Is it Really Possible to Trust Youtube to Help Content Creators?
The 9th Annual Vidcon was hosted this year at the Anaheim Convention Center. Thousands of content creators and industry representatives congregated for this annual convention. Only 1400 people attended the first Vidcon in 2010. This grew to over 30,000+ attendees in recent years. It’s fair to deduce that online video content is a rapidly growing field. Creators of online video content are rapidly disrupting traditional media like television. Additionally, the economic value of online videos has grown to tens of billions of dollar annually. However, it’s important to ask ourselves about who has the “most to gain” in this booming new industry.
Current platforms act as middlemen who take out large percentages of content creators’ income. Additionally, YouTube has a heavy hand in censoring content creators with threats of “demonetization” of their channels. As entities that optimize for ad revenue it’s very hard for platforms like YouTube to align their interest with the content creators who make these platforms valuable. Ads are also not ideal for the overall experience of viewers. Many would argue that they’re a distraction that detracts from the overall experience of the content. Overall, it’s easy to state that the needs of content creators are under-represented on these platforms. The platforms still seem to be main benefactors in this new industry.
Recently, YouTube has offered content creators newer means of monetizing their content through subscriptions and the ability to sell merchandise through the platform. YouTube’s Chief Product Officer recently stated, “As in previous years, The vast majority of the revenue is coming from our advertising partners. We’ll continue investing here, but we also want to think beyond ads. Creators should have as many ways and opportunities to make money as possible.” However this offering feels slightly disingenuous. It seems to be a retrofitted solution to counter the fact that YouTube is still taking an undue amount of revenue from creators on the platform. It’s important to question if YouTube truly represents the best interests of its community of creators and viewers. As a platform YouTube has nearly 80% market share the closest competitor has 8%. It’s fair to say they have a near-monopoly on the video streaming industry. Content creators simply don’t have other options if they want to gain traction for their content. In a lot of ways they’re forced to accept what YouTube offers.
We ask ourselves the question, “What alternatives are out there?” With the advent of blockchain technology it’s possible to create a more equitable platform for hosting online videos and streaming content. That is the specific problem that Lino is trying to solve through creating a decentralized content economy. The problem with existing platforms is that they’re centralized entities who make decisions for their entire communities. As stated before, the issue with this is that sometimes their interests don’t align with the content contributors on their platforms. By creating an autonomous self-sustaining economy, Lino is making video content production more democratic and community driven. There are no transaction fees on the Lino network. Users are free to transact and contribute to content creators through purchases, gifting, and micro-tipping. All transactions happen through the the Lino network in the form of their native currency. This also eliminates the need for payment processors, contributing further to the goal of “no middlemen”. Additionally stakeholders on Lino’s network are self governing through an intricate system of voting. Governance and features are democratically elected by stakeholders within the network.
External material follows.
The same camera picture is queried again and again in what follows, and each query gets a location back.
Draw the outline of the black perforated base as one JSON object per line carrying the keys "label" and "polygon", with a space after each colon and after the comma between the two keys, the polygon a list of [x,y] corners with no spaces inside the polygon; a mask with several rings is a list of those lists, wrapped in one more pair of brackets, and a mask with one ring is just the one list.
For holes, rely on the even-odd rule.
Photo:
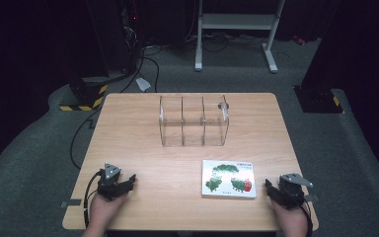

A key takeaway from Vidcon is that the market for online videos and streaming content will continue to expand. The industry is largely dominated by centralized incumbents like YouTube. However the protocols of how content creators are compensated for their hard work have not been drastically improved since the first Vidcon in 2010! One may argue that they’ve actually gotten worse. Payouts per 1000 views has decreased drastically since prior years. Content creators on YouTube are offered 55% of ad revenue. This can be reduced to 38% if they’re part of a MCN or Multi Channel Network. Additionally, the requirements for receiving any revenue continues to get higher. Now users must have 1000 subscribers and 4000 hours of watchtime in the last 365 days to be considered for revenue share in YouTube’s partnership program. Lino hopes to offer a viable alternative to monopolies like YouTube with fairer governance and no intermediary fees between creators and watchers. This is made possible through blockchain technology and many innovative solutions in the fields of storage and CDNs. Additionally, Lino is pioneering new solutions to fairly distribute value to contributors on the platform without the necessity of centralized intermediaries.